Babies get hand, foot, and mouth disease (HFMD) by coming into contact with a group of viruses called enteroviruses, most commonly through another person’s saliva, nasal secretions, blister fluid, or stool. The virus enters through the mouth or nose, and because babies constantly put their hands, toys, and other objects in their mouths, they’re especially vulnerable. Children under five account for the vast majority of cases.
The Viruses That Cause It
HFMD isn’t caused by a single virus. It’s caused by a family of enteroviruses, and the specific one your baby catches can affect how mild or severe the illness is. Coxsackievirus A16 is the most common cause in the United States. Coxsackievirus A6 also causes HFMD but tends to produce more severe symptoms, including larger blisters and more widespread rashes. In East and Southeast Asia, enterovirus 71 (EV-A71) is a more common culprit and is associated with rare but serious complications.

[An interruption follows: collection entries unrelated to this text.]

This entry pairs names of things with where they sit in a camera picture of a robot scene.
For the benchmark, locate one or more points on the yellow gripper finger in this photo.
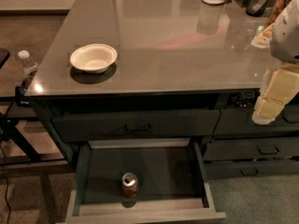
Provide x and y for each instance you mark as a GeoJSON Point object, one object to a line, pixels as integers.
{"type": "Point", "coordinates": [278, 88]}

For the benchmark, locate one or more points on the red coke can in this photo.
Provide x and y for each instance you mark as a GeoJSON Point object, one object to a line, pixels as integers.
{"type": "Point", "coordinates": [129, 183]}

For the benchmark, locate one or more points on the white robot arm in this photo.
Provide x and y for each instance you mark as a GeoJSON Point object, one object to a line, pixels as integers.
{"type": "Point", "coordinates": [284, 40]}

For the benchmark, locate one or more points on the chip bag in drawer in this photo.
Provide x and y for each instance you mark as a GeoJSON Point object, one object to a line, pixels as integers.
{"type": "Point", "coordinates": [243, 99]}

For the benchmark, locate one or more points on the top right drawer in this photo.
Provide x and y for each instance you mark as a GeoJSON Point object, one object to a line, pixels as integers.
{"type": "Point", "coordinates": [237, 123]}

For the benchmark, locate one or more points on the middle right drawer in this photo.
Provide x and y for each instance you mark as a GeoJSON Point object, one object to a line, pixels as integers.
{"type": "Point", "coordinates": [253, 148]}

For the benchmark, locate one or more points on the closed top left drawer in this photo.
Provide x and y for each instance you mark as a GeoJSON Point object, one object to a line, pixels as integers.
{"type": "Point", "coordinates": [136, 124]}

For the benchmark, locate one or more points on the open middle drawer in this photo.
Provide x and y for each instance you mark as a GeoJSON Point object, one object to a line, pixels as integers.
{"type": "Point", "coordinates": [172, 184]}

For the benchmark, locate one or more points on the dark grey cabinet counter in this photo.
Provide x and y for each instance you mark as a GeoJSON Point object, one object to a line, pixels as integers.
{"type": "Point", "coordinates": [171, 55]}

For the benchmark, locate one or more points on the glass jar of snacks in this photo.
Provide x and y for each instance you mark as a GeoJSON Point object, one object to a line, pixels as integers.
{"type": "Point", "coordinates": [276, 10]}

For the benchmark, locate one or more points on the white paper bowl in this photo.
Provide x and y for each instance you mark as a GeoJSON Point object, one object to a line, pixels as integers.
{"type": "Point", "coordinates": [94, 58]}

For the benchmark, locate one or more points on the clear plastic water bottle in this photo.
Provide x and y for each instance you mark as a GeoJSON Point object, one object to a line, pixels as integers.
{"type": "Point", "coordinates": [29, 65]}

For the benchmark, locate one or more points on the black side table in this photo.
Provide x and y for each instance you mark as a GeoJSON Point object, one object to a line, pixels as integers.
{"type": "Point", "coordinates": [19, 109]}

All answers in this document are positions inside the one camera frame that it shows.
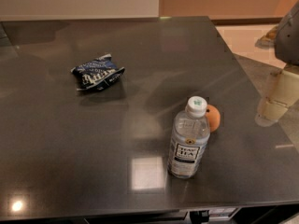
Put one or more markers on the clear water bottle white cap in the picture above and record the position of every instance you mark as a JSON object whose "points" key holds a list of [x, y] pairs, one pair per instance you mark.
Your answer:
{"points": [[190, 134]]}

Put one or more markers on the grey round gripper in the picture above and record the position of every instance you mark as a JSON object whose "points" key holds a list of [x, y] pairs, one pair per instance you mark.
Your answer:
{"points": [[288, 42]]}

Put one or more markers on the blue chip bag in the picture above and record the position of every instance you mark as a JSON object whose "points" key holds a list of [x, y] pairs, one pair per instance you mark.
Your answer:
{"points": [[99, 73]]}

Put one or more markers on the orange fruit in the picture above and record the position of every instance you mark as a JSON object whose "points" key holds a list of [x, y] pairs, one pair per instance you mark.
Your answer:
{"points": [[214, 117]]}

Your baby can catch HFMD more than once because infection with one type doesn’t protect against the others.
How the Virus Spreads to Babies
The virus travels between people through several routes, and babies are exposed to nearly all of them during normal daily life.

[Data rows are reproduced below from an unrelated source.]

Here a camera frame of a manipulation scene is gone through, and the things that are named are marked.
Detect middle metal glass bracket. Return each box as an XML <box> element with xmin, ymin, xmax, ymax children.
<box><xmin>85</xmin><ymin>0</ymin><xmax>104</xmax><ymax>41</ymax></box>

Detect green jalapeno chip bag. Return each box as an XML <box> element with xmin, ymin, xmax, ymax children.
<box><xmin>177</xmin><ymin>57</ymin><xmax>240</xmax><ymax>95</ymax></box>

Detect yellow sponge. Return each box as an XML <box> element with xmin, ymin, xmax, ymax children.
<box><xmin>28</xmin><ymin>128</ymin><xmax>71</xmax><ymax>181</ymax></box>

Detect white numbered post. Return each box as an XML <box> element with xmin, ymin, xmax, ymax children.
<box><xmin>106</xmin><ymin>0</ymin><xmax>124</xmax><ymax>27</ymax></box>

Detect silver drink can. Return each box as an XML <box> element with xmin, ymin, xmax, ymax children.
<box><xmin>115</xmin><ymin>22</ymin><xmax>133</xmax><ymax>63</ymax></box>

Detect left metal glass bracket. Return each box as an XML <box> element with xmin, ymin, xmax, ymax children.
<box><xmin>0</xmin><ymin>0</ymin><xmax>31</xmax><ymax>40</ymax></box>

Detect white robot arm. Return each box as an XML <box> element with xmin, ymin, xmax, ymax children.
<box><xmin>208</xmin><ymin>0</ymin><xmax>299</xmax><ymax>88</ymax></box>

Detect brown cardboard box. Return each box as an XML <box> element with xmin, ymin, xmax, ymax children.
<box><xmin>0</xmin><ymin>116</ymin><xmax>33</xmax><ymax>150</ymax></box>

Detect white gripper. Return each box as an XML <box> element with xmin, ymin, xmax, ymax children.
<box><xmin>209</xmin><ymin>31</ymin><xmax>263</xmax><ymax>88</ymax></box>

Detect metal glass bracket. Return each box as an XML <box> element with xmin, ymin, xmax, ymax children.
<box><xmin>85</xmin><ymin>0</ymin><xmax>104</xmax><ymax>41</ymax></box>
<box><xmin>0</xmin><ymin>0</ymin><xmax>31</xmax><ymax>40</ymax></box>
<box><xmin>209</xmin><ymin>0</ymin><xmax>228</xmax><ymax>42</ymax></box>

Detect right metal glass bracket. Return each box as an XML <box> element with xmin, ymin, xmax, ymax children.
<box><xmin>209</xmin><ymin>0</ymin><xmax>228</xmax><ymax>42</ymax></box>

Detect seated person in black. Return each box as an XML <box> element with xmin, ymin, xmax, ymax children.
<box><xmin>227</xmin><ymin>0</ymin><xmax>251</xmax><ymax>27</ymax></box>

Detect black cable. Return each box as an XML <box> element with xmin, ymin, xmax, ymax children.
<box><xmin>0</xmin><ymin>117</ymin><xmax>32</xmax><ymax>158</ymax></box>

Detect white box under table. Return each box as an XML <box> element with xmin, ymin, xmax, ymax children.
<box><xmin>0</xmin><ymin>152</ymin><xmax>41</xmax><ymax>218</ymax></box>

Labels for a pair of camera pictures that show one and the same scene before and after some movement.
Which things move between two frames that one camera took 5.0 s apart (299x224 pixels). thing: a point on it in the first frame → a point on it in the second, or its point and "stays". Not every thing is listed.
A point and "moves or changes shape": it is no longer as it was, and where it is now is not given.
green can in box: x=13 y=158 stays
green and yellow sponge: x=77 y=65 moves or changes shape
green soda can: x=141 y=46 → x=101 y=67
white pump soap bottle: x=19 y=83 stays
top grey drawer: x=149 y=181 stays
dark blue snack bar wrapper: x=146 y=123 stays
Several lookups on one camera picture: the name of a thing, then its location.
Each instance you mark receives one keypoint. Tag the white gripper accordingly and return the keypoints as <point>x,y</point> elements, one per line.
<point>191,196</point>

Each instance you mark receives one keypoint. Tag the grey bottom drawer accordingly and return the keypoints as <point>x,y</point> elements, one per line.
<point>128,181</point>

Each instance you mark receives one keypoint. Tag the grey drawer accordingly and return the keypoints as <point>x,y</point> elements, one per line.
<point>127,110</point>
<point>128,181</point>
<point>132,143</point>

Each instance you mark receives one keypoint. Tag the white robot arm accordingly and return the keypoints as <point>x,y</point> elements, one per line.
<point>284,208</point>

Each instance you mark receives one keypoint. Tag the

- Direct contact with saliva or nasal mucus. A kiss, a sneeze, or a cough from an infected person can transfer the virus directly. Babies in close physical contact with caregivers and siblings are constantly exposed this way.
- Blister fluid. The fluid inside HFMD blisters is packed with virus. If another child’s blister pops and your baby touches the fluid, then puts a hand in their mouth, the virus gets in.

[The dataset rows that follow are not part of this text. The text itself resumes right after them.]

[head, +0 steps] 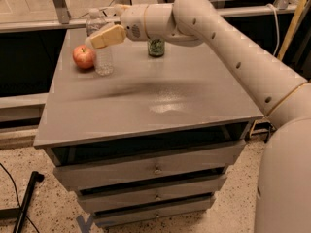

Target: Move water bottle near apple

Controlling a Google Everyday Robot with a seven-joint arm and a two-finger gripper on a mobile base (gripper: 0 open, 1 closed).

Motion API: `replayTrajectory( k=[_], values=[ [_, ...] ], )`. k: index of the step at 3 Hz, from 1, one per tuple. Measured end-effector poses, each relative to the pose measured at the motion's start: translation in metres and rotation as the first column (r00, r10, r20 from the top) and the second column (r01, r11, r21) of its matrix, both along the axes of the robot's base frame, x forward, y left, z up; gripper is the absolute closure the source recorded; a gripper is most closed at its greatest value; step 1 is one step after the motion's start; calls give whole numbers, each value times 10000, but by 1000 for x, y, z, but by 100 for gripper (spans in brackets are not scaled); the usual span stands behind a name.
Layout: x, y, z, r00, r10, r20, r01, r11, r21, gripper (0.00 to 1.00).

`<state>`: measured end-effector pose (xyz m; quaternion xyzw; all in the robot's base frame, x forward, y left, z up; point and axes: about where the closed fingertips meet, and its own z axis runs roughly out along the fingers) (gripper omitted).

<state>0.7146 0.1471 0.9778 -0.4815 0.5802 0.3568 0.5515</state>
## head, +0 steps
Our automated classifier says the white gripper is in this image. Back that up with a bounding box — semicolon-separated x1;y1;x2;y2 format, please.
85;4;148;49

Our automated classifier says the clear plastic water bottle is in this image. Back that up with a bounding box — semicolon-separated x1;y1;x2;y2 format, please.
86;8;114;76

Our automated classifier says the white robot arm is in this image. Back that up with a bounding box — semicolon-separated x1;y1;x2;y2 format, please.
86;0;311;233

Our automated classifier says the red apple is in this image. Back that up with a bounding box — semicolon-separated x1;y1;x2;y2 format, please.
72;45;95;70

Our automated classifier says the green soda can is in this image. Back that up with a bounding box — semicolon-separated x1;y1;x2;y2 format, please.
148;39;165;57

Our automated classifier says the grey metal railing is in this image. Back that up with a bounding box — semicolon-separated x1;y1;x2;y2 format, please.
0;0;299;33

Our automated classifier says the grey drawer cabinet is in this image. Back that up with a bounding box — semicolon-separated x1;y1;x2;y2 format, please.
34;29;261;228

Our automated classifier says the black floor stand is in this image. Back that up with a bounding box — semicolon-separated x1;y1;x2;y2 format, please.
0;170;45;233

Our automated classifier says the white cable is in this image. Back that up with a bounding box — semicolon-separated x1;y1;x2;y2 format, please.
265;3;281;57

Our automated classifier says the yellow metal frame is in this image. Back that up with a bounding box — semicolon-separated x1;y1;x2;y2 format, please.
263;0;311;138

- Fecal-oral route. The virus sheds heavily in stool. During diaper changes, traces of stool on hands or changing surfaces can transfer the virus. If those hands then touch a baby’s face, bottle, or pacifier, transmission happens easily.
- Contaminated surfaces and toys. Enteroviruses can survive on hard surfaces like plastic toys, crib rails, and doorknobs for several days. Shared toys in daycare settings are a major transmission point. A baby mouthing a toy that an infected child drooled on hours earlier is a classic way HFMD spreads.
Why Daycare Is a Hotspot
Group childcare settings are where HFMD spreads fastest. Babies and toddlers share toys, drool on surfaces, and have frequent diaper changes in close quarters. During one well-documented daycare outbreak in Spain, 25 out of 45 children in the center became infected before the virus even spread to the wider community. That’s an attack rate of nearly 56%. The close contact and shared environment made the daycare the epicenter, with community cases following afterward.
Outbreaks in the U.S. peak during summer and early fall, though cases can occur year-round. If your baby is in daycare during those months, the risk is highest.
Adults Can Spread It Without Knowing
Adults can carry enteroviruses and shed them without ever developing symptoms. This means a parent, grandparent, or daycare worker can unknowingly pass the virus to a baby through routine caregiving: wiping a nose, preparing food, or handling a diaper. Because adults rarely show obvious signs of HFMD, they don’t know to take extra precautions.
Older siblings are another common source. A school-age child might bring the virus home with a mild case that looks like nothing more than a few mouth sores, then pass it to a baby through shared cups, close play, or simply breathing nearby.
How Long the Virus Stays Contagious
The incubation period, the gap between catching the virus and showing symptoms, is typically three to six days. A child is most contagious during the first week of illness, particularly while blisters are present and fever is active. But that’s not where transmission ends.
The virus continues to shed in stool for weeks after symptoms clear up. Research on coxsackievirus A6 found that children shed the virus in their stool for up to five weeks after infection. Other strains, including coxsackievirus A16 and enterovirus 71, may shed for even longer. This means your baby can still pass the virus to others through diaper changes well after they seem completely recovered, and they can catch it from children who appear healthy.
Reducing Your Baby’s Exposure
There’s no vaccine for HFMD in the United States, so prevention comes down to reducing contact with the virus. Handwashing is the single most effective step. Wash your hands thoroughly after every diaper change, before preparing food or bottles, and after wiping your baby’s nose or mouth. If your baby is old enough to be washing their own hands, make it a habit after play and before eating.
Disinfecting surfaces matters because the virus survives on objects for days. A diluted bleach solution works well: mix 5 tablespoons (one-third cup) of standard household bleach per gallon of room-temperature water. Wipe down toys, highchair trays, and changing surfaces, and let the solution sit on the surface for at least one minute before wiping it off. Mix a fresh batch daily, since the solution loses effectiveness after 24 hours. Never mix bleach with other cleaning products.
At daycare, ask about their cleaning protocols for shared toys and surfaces. During an active outbreak, keeping your baby home if possible can reduce exposure significantly. Avoid sharing cups, utensils, and towels between siblings, and try to limit face-to-face contact between your baby and anyone showing symptoms like mouth sores, rash, or fever.